[Opening SOURCE DATA section]

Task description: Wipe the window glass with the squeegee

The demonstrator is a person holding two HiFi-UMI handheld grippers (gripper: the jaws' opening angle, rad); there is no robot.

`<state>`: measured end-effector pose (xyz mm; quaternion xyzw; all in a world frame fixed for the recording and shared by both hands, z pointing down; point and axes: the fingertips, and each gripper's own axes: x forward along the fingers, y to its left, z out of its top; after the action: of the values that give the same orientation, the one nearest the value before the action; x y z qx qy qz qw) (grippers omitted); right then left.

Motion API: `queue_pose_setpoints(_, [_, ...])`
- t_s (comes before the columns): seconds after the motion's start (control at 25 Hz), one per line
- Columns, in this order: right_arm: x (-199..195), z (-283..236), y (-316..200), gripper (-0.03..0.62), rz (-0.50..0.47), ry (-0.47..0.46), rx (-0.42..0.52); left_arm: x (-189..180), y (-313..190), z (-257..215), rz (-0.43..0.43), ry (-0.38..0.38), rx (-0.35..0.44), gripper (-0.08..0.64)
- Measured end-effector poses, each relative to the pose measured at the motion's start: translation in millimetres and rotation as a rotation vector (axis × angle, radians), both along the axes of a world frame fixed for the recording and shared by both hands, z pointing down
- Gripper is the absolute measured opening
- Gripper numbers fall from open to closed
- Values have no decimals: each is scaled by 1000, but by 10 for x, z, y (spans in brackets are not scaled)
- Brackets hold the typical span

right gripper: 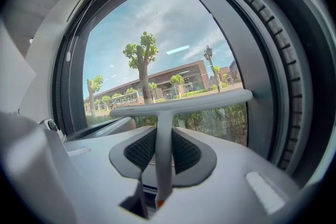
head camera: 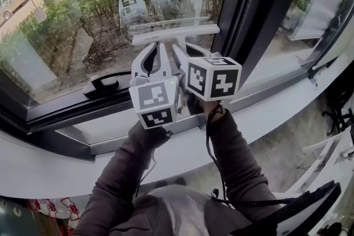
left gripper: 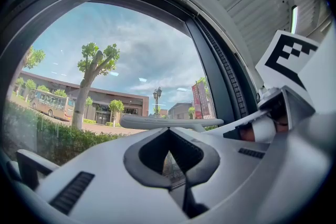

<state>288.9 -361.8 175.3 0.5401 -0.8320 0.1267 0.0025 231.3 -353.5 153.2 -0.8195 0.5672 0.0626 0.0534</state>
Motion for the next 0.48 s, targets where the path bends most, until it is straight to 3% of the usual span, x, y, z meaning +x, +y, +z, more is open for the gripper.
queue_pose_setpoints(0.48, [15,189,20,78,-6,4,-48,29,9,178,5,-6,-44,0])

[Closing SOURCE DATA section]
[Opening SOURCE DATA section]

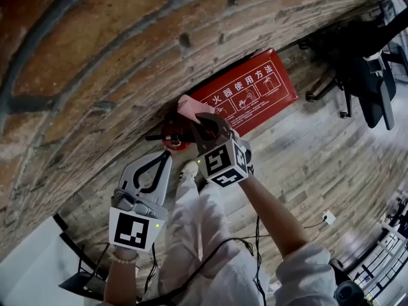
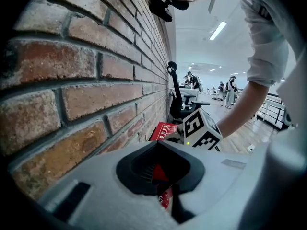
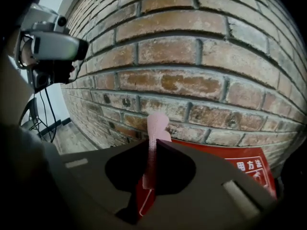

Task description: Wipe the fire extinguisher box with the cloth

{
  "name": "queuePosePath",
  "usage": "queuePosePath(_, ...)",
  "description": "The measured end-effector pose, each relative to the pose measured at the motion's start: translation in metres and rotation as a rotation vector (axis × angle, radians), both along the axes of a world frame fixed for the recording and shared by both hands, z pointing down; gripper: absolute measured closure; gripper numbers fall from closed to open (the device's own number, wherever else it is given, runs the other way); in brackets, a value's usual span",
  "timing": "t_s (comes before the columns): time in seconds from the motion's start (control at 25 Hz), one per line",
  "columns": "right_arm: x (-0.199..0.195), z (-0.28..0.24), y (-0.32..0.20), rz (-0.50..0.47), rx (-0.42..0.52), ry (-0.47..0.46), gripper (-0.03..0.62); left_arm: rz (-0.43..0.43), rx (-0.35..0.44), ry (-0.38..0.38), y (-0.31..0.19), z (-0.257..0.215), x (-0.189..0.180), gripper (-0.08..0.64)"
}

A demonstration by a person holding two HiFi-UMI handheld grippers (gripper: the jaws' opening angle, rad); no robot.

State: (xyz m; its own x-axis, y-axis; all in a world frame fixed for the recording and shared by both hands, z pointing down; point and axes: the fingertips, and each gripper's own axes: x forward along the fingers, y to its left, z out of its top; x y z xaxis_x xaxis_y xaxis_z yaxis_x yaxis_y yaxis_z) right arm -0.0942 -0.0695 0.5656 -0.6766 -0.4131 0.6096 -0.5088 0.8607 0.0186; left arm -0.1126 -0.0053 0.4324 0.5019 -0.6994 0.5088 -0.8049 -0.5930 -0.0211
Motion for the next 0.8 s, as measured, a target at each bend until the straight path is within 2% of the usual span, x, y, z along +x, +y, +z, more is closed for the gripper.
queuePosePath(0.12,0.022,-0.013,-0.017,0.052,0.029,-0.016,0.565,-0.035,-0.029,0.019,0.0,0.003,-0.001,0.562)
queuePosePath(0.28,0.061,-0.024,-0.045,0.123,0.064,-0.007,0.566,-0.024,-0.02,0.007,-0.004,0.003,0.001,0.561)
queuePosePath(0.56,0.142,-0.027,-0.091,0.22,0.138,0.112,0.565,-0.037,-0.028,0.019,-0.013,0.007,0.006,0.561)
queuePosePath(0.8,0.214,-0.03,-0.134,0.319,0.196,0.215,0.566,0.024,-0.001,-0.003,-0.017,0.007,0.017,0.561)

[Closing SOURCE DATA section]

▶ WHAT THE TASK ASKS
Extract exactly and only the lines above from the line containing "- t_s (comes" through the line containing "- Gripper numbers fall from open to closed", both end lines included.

▶ EXPECTED OUTPUT
- t_s (comes before the columns): seconds after the motion's start (control at 25 Hz), one per line
- Columns, in this order: right_arm: x (-199..195), z (-283..236), y (-316..200), gripper (-0.03..0.62), rz (-0.50..0.47), ry (-0.47..0.46), rx (-0.42..0.52); left_arm: x (-189..180), y (-313..190), z (-257..215), rz (-0.43..0.43), ry (-0.38..0.38), rx (-0.35..0.44), gripper (-0.08..0.64)
- Measured end-effector poses, each relative to the pose measured at the motion's start: translation in millimetres and rotation as a rotation vector (axis × angle, radians), both along the axes of a world frame fixed for the recording and shared by both hands, z pointing down
- Gripper is the absolute measured opening
- Gripper numbers fall from open to closed

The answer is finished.